Rajput’s suicide quickly escalated into a murder conspiracy involving the actor’s family, embezzled money, black magic, an alleged exploitative live-in partner, a political bigwig, Bollywood mafia and nepotism, insider versus outsider debate and anything else. The tragedy of him has been weaponized by political parties to settle scores between them, using his starry aura. For Bihar Prime Minister Nitish Kumar, who suffered from a severe image deficit, the case of an exploited “earth child” in distant Mumbai could not have come at a more opportune time. As Aam Bihari regards Sushant as his ‘hero’, the actor has been iconified as ‘the pride of Bihar’, although none of the politicians who have espoused his cause are known to have had any association with him. As for the BJP in Maharashtra, its army of trolls staged an alleged association his girlfriend Rhea Chakraborty had with Shiv Sena’s scion Aaditya Thackeray, garnering more mud than evidence.
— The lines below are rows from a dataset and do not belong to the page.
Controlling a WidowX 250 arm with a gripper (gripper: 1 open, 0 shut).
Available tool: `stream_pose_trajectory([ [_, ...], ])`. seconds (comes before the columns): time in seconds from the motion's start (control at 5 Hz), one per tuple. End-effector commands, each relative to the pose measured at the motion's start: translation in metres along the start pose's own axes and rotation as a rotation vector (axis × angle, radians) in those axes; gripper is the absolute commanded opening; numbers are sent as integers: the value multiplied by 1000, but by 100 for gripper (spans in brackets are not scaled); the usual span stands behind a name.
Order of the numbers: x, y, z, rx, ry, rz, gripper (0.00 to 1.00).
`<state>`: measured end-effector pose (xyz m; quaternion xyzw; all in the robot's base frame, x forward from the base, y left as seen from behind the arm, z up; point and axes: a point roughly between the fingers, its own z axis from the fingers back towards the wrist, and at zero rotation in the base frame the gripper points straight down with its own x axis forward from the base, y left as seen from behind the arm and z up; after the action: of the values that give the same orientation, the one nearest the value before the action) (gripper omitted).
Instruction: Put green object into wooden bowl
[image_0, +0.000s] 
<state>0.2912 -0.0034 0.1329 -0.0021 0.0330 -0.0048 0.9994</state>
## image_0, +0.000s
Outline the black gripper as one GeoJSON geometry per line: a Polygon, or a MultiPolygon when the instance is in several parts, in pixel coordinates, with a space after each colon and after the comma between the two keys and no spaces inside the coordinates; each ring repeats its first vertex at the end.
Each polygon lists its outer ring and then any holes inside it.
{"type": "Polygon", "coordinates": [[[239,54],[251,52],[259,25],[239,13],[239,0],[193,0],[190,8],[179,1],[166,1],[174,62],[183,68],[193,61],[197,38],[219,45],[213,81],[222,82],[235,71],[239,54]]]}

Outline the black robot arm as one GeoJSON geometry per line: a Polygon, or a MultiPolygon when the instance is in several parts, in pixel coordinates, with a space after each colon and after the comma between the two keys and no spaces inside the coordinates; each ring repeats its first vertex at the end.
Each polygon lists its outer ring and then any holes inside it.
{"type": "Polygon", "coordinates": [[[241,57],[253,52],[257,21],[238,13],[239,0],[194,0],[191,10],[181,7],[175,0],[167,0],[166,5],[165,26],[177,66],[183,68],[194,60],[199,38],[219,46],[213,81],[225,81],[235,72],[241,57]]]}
Chakraborty, another struggling Bollywood actor like Sharma, was at a stroke considered the femme fatale, who drove the deceased actor into addiction, conned him and trapped him in a world of debt and drug cartels. It became news simply because the forensic evidence and cold facts of the actor’s death were too dry to squeeze. So his incarceration became more visually satisfying as a portrait of immediate justice.

Both Rajputs and Chakrabortys, like Khan and Sharma, were appropriated as political tools. If the BJP has fueled the ‘justice for Sushant’ campaign, Congress has embarked on the ‘justice for Rhea’ crusade. Self-proclaimed activists shouted slogans against the “campaign of denigration” against the “daughter of Bengal” and held up placards saying: “We will not stop until she gets justice”. Bengal Congress chief Adhir Ranjan Chowdhury had even invested her with upper caste “respectability”, calling her a “Bengali Brahmin”. The right-wing fringe and trolls may have ended Khan’s fledgling career now, vowing to keep him in jail so he can’t prey on Hindu women.

Through it all, we’re missing what should have been the real conversation all along: Mental health disorders have become the new pandemic of our times, ruthless in their grip on individuals from the ordinary to the extraordinary. These young deaths should also open a conversation about performance pressure in the entertainment industry, where a number of actors have taken the extreme step while encountering financial and personal hardships. Let’s at least give Sharma some grace and dignity in death.